Walking the dogs we marvelled at the lavender fields - this year seems to be so much better than last. Harvesting has commenced and we wait for the prognosis as to the level of the harvest.

Then, on Wednesday, the TGV deposited George and Julie Meiliunas on to the Avignon platform for a whirlwind 48 hour visit. We sped around the valley and had a great lunch at Cuceron mainly to see some sunflowers and for them to experience ‘le grand bassin’ - and Patrick’s food. of course!

[George and Julie shelter from the heat with a welcome glass of rose. Lunch was a fabulous avocado, melange of roasted pine nuts and melon salad followed by roast salmon laced with a spicy tomato and basil sauce accompanied by pumpkin and roasted potatoes.]


[The Salmon etc!]
Then on to the sunflowers - bashing through the fields the Touran managed to get us close enough for a pic:

And, then the farewells. We joined the Fox-Duncans on their flag waving finale first a dinner with Pierre and Sylvie and then a lunch a La Bergerie with Lars and Anne from Sweden.

[Lunching at 38 degrees at La Bergerie]
The final Sunday arrived. Coustellet market in scorching conditions. Even the local children huddled in the little bit of shade to listen to the music.

Then, to sign off Provence in summer and leave it to the lobster coloured, bare chested tourists, some local colour:


July 4th was celebrated rather calmly in Menerbes - the US flag was flown!

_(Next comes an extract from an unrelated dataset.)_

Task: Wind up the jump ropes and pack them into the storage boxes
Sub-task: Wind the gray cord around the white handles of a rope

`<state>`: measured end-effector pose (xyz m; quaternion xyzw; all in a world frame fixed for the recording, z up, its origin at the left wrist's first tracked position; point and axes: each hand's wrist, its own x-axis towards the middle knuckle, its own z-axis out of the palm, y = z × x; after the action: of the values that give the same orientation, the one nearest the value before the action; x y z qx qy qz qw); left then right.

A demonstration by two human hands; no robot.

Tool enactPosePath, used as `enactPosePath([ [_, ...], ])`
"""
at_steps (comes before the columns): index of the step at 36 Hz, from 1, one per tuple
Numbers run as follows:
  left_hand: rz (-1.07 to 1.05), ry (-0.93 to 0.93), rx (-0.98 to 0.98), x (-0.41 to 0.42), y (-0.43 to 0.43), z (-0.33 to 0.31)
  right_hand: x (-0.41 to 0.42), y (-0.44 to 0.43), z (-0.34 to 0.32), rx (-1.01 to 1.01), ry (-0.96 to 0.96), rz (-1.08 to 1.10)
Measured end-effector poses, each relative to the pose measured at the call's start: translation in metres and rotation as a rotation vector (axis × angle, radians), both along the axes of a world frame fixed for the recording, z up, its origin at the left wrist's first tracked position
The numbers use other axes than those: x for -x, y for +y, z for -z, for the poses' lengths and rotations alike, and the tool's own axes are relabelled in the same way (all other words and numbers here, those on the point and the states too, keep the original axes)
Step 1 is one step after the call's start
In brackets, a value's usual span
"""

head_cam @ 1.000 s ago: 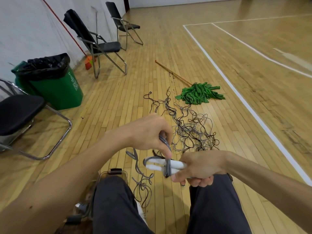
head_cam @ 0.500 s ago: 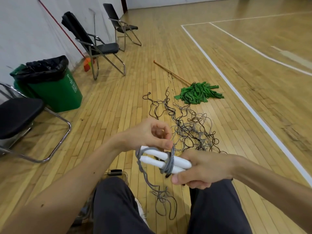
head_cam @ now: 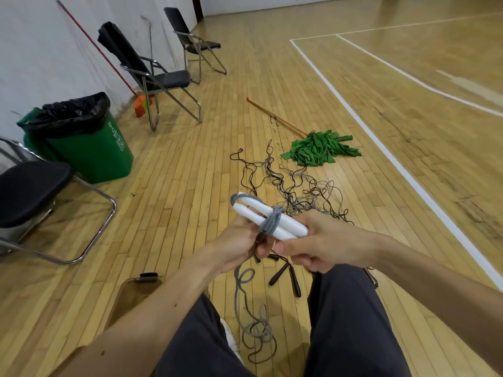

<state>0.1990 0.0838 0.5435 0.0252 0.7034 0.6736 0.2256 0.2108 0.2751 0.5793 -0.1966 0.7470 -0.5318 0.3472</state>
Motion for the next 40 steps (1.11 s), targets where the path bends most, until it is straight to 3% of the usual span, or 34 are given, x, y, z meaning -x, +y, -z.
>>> enactPosePath([
  [4, -0.038, -0.058, -0.015, -0.003, 0.004, 0.004, 0.006, 0.001, 0.004, -0.026, 0.004, 0.050],
  [16, 0.043, -0.002, 0.111, -0.008, 0.008, 0.019, 0.028, 0.008, 0.022, -0.151, 0.028, 0.305],
  [26, 0.251, 0.230, 0.619, -0.017, 0.003, 0.021, 0.040, 0.009, 0.041, -0.301, 0.098, 0.303],
  [35, 0.403, 0.683, 1.323, -0.009, 0.001, -0.019, 0.045, 0.001, 0.047, -0.399, 0.113, 0.252],
  [40, 0.498, 0.878, 1.438, -0.002, 0.001, -0.053, 0.042, -0.007, 0.031, -0.493, -0.025, 0.049],
])
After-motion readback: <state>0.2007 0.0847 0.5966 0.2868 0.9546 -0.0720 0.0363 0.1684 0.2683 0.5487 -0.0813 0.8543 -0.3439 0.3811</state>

[We had been noticing how many farmers had been planting fennel. The markets were groaning with the herb. Some serving suggestions are - Healthy sautéed fennel and onions make a wonderful side dish. Combine sliced fennel with avocados, and oranges for a delightful salad. Braised fennel is a wonderful complement to scallops. Next time you are looking for a new way to adorn your sandwiches, consider adding sliced fennel in addition to the traditional toppings of lettuce and tomato.Top thinly sliced fennel with plain yogurt and mint leaves. Fennel is a match made in Heaven when served with salmon.
Perhaps, though the reason why the French are so fond of it (and so are the Italians apparently) is that it is the base for absinthe.]
As we left our driveway, a last peep at the blue hibiscus -

Sigh. Our travels take us to the UK for a few days and the on to another Cape Odyssey.